Günter Peter Straschek (1942–2009) belonged to first group of students of the Deutsche Film- und Fernsehakademie Berlin (dffb). He started studying film in 1966 together with Hartmut Bitomsky, Harun Farocki, Holger Meins, Helke Sander, and others. His student film Ein Western für den SDS was confiscated by the director of the school, and the ensuing occupation of the director’s office led to the relegation of Straschek and other students in 1968.
 
This is the first episode of a five-part series consisting of comprehensive interviews with people who had worked in the German film industry before they were forced into exile during the Nazi period. Apart from some radio features and articles, this 290-minute TV programme remains the only published trace of Günter Peter Straschek’s lifelong work on the emigration of film personnel. He intended to publish a three-volume book, encompassing all available data about 3,000 emigrants originating from the centre and peripheries of film production. However, this book never materialised.
 
Fritz Lang, Werner Dütsch, Germany, 1974/1990, 16mm (transferred to digital), 45 mins, German with English subtitles.
 
Werner Dütsch was one of the most prolific commissioning editors at the WDR film department, producing work by Helmut Färber, Harun Farocki, Hartmut Bitomsky and many others.
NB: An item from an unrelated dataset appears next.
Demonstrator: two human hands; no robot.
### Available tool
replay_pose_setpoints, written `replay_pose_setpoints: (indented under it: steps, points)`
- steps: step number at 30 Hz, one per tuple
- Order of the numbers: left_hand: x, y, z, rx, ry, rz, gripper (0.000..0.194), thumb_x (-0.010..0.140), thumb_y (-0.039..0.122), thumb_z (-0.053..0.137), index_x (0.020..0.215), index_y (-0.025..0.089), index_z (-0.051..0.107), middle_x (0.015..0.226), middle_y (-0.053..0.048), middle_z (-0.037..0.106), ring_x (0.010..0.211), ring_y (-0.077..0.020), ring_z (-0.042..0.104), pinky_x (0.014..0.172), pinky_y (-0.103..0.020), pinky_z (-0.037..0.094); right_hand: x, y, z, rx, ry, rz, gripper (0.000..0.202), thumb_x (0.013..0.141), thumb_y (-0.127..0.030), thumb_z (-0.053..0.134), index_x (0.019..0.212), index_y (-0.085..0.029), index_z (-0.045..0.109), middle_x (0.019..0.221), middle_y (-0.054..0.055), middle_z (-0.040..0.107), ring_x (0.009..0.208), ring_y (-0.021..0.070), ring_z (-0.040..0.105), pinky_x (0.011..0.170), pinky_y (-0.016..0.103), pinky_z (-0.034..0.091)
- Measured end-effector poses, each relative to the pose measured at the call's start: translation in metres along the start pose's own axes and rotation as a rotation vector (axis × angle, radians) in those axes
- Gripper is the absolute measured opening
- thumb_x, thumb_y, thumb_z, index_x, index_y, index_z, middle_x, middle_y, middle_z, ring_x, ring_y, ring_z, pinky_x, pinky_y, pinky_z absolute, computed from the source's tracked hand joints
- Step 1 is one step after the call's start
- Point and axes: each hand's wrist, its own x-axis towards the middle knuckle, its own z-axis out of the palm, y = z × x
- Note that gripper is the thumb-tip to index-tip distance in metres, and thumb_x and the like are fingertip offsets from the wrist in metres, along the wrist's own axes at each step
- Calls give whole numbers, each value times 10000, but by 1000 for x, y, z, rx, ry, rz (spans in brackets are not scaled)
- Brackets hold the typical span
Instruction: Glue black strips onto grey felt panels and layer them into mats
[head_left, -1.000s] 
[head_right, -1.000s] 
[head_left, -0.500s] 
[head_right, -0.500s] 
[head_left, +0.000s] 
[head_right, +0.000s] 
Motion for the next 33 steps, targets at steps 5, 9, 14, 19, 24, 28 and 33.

His Fritz Lang is a reworked version of an earlier program on the German director (Die schweren Träume des Fritz Lang, 1974). Like other commissioning editors at the WDR, Dütsch not only organised TV-retrospectives, and initiated and co-produced work by others, but he also worked as an author and director. Fritz Lang is organised as a dialogue between two voices (Dütsch and Martina Müller), addressing the main themes and obsessions of the director. The film is full of concise observations: “There is a lot of killing in Lang’s films; with energy, skill, and arrogance. Images of bodies, falling heavy and helplessly, follow. As if the dead, with their specific weight, wanted block the way of the living.”
 
About Werner Dütsch:

Born in 1939, Werner Dütsch was commissioning editor for fiction films, documentaries and programmes about cinema at the WDR (West German Broadcasting Station) in Cologne for over three decades, and for over two decades he taught at the Academy of Media Arts Cologne (KHM). He has also worked for the Documentary Film Week in Duisburg for many years. He is the author of Im Banne der roten Hexe - Childhood, Youth and the Magic of Cinema in Postwar Germany (2016) and co-author of Lola Montez - eine Filmgeschichte (2002).
 
About Volker Pantenburg:

Volker Pantenburg is professor for Film Studies at Freie Universität Berlin. He has published widely on essayistic film and video practices, experimental cinema, and contemporary moving image installations. Recent book publications include: Farocki/Godard. Film as Theory (Amsterdam: Amsterdam UP 2015); Cinematographic Objects. Things and Operations (Berlin: August 2015, Editor); and Screen Dynamics. Mapping the Borders of Cinema (Vienna: Austrian Film Museum 2012; Co-Editor). In 2015, he co-founded the “Harun Farocki Institut,” a non-profit organisation designed as a platform for researching Farocki’s visual and discursive practice and supporting new projects that engage with the past, present and the future of image cultures.